- _Work to be completed_: Return all of the data exactly, omitting any images.

▶

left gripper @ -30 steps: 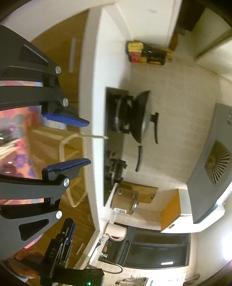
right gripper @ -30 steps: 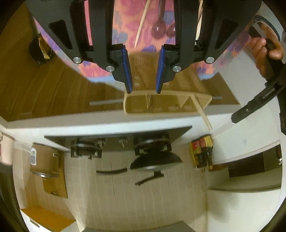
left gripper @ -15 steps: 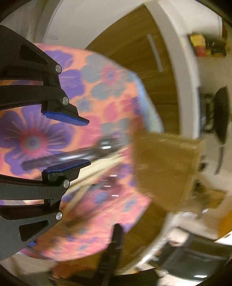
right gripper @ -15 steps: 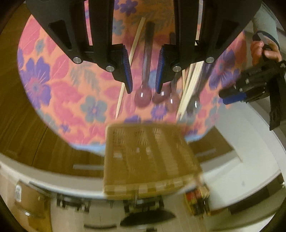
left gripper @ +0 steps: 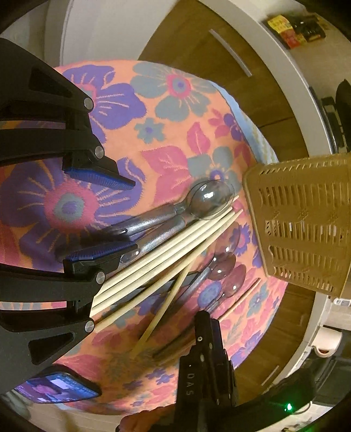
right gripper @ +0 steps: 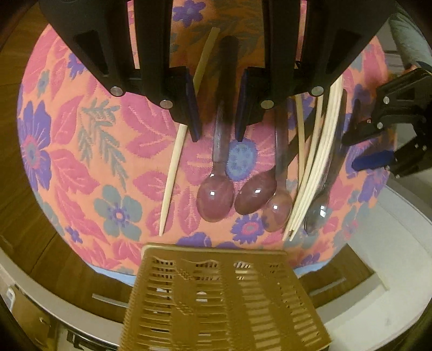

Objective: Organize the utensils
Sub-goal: 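Grasp a clear spoon with the left tool while the right tool grasps another clear spoon, then carry both spoons over the tan basket and open both tools to release them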

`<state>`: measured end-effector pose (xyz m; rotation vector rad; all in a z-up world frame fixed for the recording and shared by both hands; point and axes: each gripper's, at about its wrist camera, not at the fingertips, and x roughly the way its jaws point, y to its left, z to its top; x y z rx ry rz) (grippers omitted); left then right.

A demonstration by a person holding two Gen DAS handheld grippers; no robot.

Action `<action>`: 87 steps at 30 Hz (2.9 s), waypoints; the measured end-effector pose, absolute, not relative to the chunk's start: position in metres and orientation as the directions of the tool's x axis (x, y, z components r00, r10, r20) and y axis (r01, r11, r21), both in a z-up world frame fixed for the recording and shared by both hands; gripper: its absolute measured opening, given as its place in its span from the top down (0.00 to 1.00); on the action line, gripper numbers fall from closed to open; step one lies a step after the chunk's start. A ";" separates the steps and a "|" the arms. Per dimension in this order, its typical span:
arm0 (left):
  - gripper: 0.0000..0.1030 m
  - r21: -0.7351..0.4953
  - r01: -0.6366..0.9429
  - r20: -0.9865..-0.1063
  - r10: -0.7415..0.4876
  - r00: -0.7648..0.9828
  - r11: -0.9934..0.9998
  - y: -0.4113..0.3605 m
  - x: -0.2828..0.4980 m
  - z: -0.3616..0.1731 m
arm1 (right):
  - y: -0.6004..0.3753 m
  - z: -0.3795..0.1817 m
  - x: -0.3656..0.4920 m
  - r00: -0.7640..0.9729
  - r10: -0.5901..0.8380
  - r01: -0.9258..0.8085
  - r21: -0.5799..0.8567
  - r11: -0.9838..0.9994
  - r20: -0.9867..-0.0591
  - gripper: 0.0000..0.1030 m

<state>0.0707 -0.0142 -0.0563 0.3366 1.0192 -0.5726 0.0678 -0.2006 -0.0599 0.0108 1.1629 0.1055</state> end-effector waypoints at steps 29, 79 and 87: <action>0.87 -0.052 0.386 -0.855 -0.241 0.460 0.921 0.030 0.087 -0.051 | -0.210 -0.057 0.066 0.364 0.052 -0.044 0.038 0.998 -0.930 0.90; 0.98 -0.198 0.586 -0.124 -0.613 0.780 0.786 -0.054 0.146 0.156 | -0.212 0.153 0.117 0.918 0.137 -0.110 0.095 0.989 -0.371 0.91; 0.98 -0.231 0.576 -0.080 -0.606 0.792 0.784 -0.064 0.187 0.134 | -0.210 0.137 0.160 0.959 0.094 -0.071 0.097 0.993 -0.266 0.91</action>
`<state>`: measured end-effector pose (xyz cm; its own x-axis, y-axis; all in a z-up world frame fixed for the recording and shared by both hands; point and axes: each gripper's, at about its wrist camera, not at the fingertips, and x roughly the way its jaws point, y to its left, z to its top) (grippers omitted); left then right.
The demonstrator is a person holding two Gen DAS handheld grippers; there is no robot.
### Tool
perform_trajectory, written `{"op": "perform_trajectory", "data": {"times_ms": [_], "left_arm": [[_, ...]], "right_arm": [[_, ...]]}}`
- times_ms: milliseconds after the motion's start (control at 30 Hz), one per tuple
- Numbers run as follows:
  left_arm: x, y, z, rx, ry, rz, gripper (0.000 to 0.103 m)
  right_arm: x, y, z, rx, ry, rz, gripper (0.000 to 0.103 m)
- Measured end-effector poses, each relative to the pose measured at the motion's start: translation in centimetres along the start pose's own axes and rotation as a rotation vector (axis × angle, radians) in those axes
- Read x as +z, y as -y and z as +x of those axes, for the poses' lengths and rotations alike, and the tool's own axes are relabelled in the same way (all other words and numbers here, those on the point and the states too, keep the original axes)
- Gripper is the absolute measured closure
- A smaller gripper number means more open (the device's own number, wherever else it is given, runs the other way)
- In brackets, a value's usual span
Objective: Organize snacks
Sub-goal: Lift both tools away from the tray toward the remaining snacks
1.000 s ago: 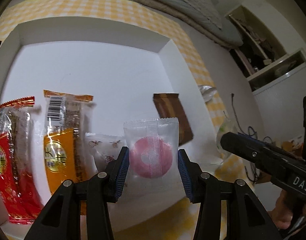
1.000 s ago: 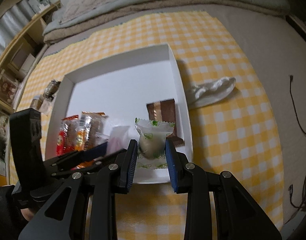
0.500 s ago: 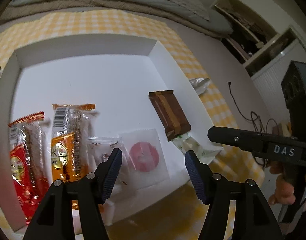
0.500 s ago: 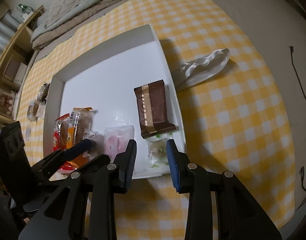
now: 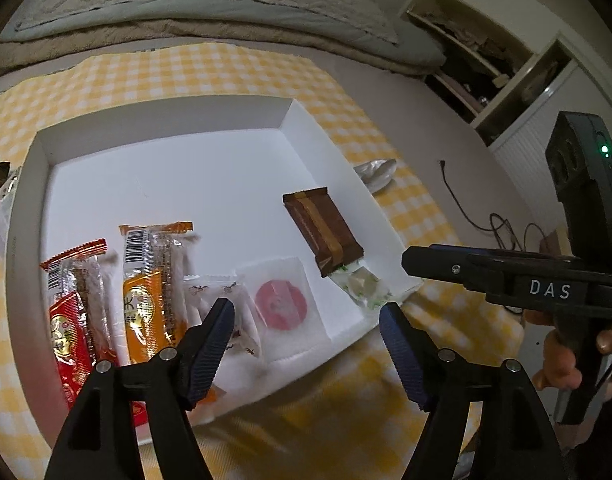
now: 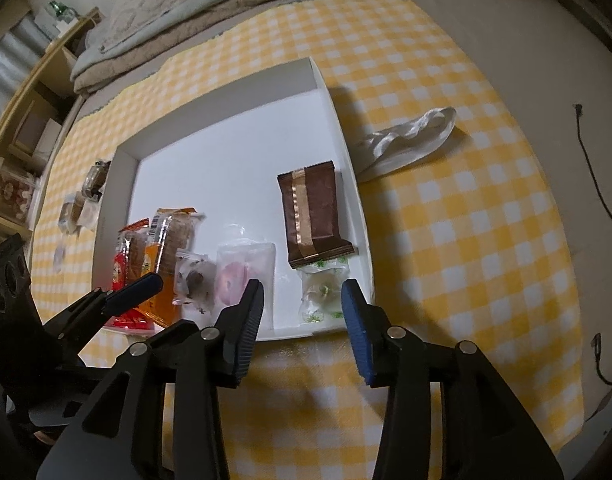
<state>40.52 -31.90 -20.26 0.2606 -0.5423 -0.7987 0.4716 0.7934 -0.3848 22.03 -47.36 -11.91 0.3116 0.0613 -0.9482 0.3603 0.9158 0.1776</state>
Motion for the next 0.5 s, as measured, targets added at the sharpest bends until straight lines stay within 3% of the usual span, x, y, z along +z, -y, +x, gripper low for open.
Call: {"op": "perform_trajectory", "data": {"times_ms": [167,267,400,500], "left_arm": [[-0.4,-0.2,-1.3,0.033,0.001,0.010,0.025],[-0.6,-0.4,-2.2,0.038,-0.003,0.003,0.016],[-0.9,-0.7,-3.9,0.050,0.019,0.005,0.000],[-1.3,-1.1,-4.9,0.059,0.026,0.014,0.000]], "right_arm": [[-0.3,-0.4,-0.9,-0.014,0.032,-0.015,0.056],[-0.5,-0.6,-1.1,-0.017,0.037,-0.014,0.053],[-1.1,-0.9,-1.8,-0.024,0.067,-0.025,0.030],[-1.5,-1.1,-2.4,-0.031,0.103,-0.036,0.018]]}}
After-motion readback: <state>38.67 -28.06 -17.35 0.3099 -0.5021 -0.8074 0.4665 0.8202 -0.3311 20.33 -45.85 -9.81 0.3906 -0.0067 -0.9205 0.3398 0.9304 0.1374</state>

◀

- _Solution for this task_:
left gripper @ -30 steps: 
right gripper @ -30 steps: 
left gripper @ -15 steps: 
right gripper @ -15 steps: 
left gripper @ +0 steps: 
right gripper @ +0 steps: 

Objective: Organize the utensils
Sub-goal: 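Grasp a clear spoon with the left tool while the right tool grasps another clear spoon, then carry both spoons over the tan basket and open both tools to release them
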
`<state>`: measured end-effector pose (xyz m; rotation vector rad; all in a z-up world frame fixed for the recording and shared by both hands; point and axes: each gripper's, at about its wrist camera, not at the fingertips, and x roughly the way its jaws point, y to its left, z to its top; x y z rx ry rz) (grippers omitted); left then right.

A demonstration by a person holding two Gen DAS handheld grippers; no robot.

Action `<action>`: 87 steps at 30 Hz (2.9 s), waypoints; the measured end-effector pose, absolute, not relative to the chunk's start: position in metres and orientation as the directions of the tool's x axis (x, y, z components r00, r10, r20) and y axis (r01, r11, r21), both in a z-up world frame fixed for the recording and shared by both hands; gripper: its absolute measured opening, given as its place in its span from the top down (0.00 to 1.00); on the action line, gripper numbers fall from closed to open; step one lies a step after the chunk's start. A ";" separates the steps and a "|" the arms. Per dimension in this order, its typical span:
arm0 (left):
  - gripper: 0.0000..0.1030 m
  - r21: -0.7351..0.4953
  - r01: -0.6366..0.9429
  - r20: -0.9865..-0.1063
  - r10: -0.7415..0.4876
  - r00: -0.7648..0.9828
  - r11: -0.9934..0.9998
  - y: -0.4113..0.3605 m
  - x: -0.2828..0.4980 m
  - z: -0.3616..0.1731 m
arm1 (right):
  - y: -0.6004..0.3753 m
  - z: -0.3795..0.1817 m
  - x: -0.3656..0.4920 m
  - r00: -0.7640..0.9729
  - r10: -0.5901..0.8380
  - r01: -0.9258..0.8085
  - r21: -0.5799..0.8567
  - r11: -0.9838..0.9994
  - r20: -0.9867..-0.0591
  - gripper: 0.0000..0.1030 m

<state>0.0707 -0.0142 -0.0563 0.3366 1.0192 -0.5726 0.0678 -0.2006 -0.0599 0.0108 1.1629 0.1055</state> end-effector waypoints at steps 29, 79 and 87: <action>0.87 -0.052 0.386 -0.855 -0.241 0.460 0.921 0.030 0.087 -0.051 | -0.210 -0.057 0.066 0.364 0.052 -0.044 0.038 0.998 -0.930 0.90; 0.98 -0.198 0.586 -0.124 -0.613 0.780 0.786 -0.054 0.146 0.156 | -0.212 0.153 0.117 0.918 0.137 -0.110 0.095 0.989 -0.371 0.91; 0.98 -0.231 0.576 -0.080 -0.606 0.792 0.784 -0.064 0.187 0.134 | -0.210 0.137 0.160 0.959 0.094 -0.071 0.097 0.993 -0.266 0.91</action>
`<state>`: measured end-effector pose (xyz cm; its own x-axis, y-axis; all in a z-up world frame fixed for the recording and shared by both hands; point and axes: each gripper's, at about its wrist camera, not at the fingertips, and x roughly the way its jaws point, y to its left, z to its top) (grippers omitted); left then right.
The demonstrator is a person holding two Gen DAS handheld grippers; there is no robot.
### Tool
perform_trajectory, written `{"op": "perform_trajectory", "data": {"times_ms": [_], "left_arm": [[_, ...]], "right_arm": [[_, ...]]}}`
- times_ms: milliseconds after the motion's start (control at 30 Hz), one per tuple
- Numbers run as follows:
  left_arm: x, y, z, rx, ry, rz, gripper (0.000 to 0.103 m)
  right_arm: x, y, z, rx, ry, rz, gripper (0.000 to 0.103 m)
- Measured end-effector poses, each relative to the pose measured at the motion's start: translation in centimetres along the start pose's own axes and rotation as a rotation vector (axis × angle, radians) in those axes
- Read x as +z, y as -y and z as +x of those axes, for the poses' lengths and rotations alike, and the tool's own axes are relabelled in the same way (all other words and numbers here, those on the point and the states too, keep the original axes)
- Gripper is the absolute measured closure
- A smaller gripper number means more open (the device's own number, wherever else it is given, runs the other way)
- In brackets, a value's usual span
Objective: Organize snacks
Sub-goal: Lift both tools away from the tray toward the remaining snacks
1.000 s ago: 
1.000 s ago: 
0.500 s ago: 
0.500 s ago: 
now: 
now: 
<state>40.52 -31.90 -20.26 0.2606 -0.5423 -0.7987 0.4716 0.7934 -0.3848 22.03 -47.36 -11.91 0.3116 0.0613 -0.9482 0.3603 0.9158 0.1776</state>
Motion for the next 0.5 s, as measured, targets added at the sharpest bends until straight lines stay within 3% of the usual span, x, y, z along +z, -y, +x, gripper low for open.
Call: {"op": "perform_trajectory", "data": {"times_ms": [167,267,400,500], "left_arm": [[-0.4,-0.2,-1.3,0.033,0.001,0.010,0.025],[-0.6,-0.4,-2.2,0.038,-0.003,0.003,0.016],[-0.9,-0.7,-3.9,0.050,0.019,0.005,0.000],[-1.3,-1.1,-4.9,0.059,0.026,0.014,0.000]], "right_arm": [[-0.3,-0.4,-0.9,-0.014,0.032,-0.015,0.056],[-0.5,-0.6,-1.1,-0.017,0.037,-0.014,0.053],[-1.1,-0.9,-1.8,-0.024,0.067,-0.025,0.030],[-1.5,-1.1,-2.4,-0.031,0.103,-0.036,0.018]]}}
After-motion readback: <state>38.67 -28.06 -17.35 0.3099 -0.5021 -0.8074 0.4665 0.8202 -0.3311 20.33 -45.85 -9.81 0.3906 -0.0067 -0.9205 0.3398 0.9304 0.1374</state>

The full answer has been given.